What is being asked: Output range, inclusive: from the line containing "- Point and" to the line containing "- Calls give". Restate those lines from the data below word for word and only those.

┌────────

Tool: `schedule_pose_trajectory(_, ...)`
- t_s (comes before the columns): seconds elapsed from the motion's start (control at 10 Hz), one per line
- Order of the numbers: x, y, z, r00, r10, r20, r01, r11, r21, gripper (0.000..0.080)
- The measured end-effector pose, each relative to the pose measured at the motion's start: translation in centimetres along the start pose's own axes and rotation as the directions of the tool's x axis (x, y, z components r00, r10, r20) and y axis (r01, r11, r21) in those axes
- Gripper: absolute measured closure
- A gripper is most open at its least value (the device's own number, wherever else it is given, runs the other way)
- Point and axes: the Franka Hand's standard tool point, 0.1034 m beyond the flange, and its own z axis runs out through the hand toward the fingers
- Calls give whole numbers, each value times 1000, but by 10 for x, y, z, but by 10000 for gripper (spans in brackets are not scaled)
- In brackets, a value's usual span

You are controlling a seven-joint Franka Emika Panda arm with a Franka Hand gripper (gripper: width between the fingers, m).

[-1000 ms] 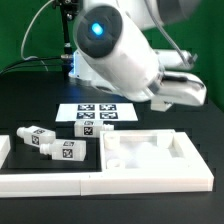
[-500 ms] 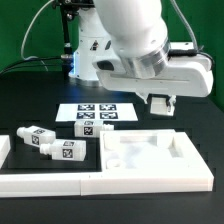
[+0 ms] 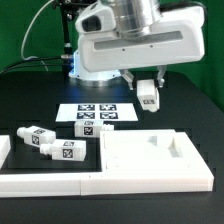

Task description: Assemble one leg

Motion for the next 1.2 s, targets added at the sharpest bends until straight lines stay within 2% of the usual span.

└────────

Final answer:
- Point and axes: the Franka Hand's standard tool point, 0.1034 m beyond the flange, and its own z axis runs out through the hand toward the fingers
- Calls give whole numbers, each value times 1000, but by 10 for x, y, z, but by 10000 for gripper (spans in brackets are not scaled)

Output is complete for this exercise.